### Recorded information
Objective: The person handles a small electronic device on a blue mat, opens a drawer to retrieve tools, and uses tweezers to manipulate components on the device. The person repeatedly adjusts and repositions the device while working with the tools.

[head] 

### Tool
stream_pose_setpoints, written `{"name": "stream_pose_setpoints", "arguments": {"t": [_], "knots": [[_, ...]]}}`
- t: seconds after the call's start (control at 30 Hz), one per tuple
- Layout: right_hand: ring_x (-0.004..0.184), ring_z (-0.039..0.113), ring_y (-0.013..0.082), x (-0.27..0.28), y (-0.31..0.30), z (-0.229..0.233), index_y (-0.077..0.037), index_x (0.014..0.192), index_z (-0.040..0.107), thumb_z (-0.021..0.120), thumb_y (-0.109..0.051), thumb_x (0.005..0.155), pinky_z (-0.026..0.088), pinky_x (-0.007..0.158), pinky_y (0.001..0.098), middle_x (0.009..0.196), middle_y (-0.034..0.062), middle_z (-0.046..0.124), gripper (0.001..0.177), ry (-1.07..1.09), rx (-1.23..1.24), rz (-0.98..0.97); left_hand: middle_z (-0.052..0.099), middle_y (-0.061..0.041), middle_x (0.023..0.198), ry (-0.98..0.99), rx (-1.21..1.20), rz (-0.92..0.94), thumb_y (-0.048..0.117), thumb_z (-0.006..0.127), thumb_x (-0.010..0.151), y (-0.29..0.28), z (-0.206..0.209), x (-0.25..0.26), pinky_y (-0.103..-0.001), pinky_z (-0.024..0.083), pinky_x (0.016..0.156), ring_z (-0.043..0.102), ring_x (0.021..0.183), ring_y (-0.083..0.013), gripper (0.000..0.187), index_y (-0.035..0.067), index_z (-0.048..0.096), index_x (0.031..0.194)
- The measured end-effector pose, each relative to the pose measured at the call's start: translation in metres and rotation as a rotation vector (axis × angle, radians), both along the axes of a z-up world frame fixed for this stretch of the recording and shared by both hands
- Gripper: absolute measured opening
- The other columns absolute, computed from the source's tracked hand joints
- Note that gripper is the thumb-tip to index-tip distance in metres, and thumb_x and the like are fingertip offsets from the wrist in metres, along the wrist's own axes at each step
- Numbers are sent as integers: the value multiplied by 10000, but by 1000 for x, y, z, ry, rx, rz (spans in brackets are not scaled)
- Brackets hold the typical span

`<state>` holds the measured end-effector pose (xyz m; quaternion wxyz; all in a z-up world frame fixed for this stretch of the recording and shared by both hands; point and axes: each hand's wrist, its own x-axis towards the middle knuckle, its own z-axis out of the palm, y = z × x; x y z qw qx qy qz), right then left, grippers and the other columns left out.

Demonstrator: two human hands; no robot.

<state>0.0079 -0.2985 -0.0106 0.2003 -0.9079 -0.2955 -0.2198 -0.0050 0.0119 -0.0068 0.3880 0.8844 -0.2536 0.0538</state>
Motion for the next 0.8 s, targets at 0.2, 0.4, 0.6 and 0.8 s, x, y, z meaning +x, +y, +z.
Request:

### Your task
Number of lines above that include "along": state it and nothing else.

### The completed task
2